- [DATASET CONTENT]

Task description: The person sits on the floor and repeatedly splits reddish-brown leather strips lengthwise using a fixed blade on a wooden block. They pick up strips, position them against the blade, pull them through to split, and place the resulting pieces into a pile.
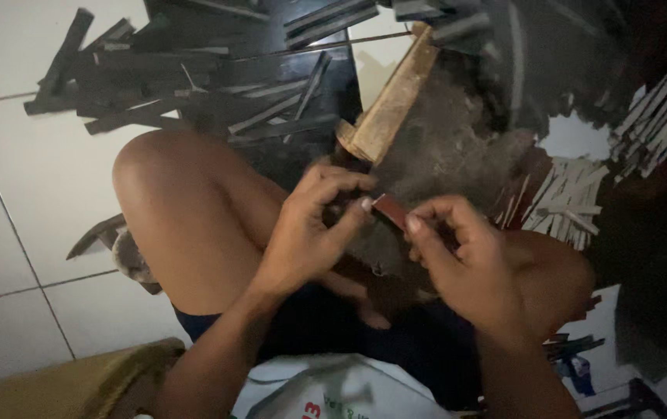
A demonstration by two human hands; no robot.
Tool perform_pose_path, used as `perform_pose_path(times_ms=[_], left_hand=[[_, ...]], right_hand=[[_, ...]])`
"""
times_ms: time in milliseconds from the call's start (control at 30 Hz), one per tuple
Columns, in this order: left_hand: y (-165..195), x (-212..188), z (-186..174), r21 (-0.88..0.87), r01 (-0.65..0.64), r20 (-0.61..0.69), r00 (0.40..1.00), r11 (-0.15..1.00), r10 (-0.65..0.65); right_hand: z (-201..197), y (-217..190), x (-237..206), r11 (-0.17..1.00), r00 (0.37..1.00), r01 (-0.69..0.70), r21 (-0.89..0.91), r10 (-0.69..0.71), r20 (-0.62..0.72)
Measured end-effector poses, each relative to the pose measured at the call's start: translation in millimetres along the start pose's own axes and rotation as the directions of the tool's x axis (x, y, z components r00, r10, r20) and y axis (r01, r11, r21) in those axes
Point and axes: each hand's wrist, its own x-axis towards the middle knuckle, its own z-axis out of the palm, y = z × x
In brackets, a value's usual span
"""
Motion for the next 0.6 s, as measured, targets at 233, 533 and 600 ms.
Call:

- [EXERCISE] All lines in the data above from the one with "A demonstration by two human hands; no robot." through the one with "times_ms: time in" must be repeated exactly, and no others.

- [ANSWER SECTION]
A demonstration by two human hands; no robot.
Tool perform_pose_path, used as `perform_pose_path(times_ms=[_], left_hand=[[_, ...]], right_hand=[[_, ...]])`
"""
times_ms: time in milliseconds from the call's start (control at 30 Hz), one per tuple

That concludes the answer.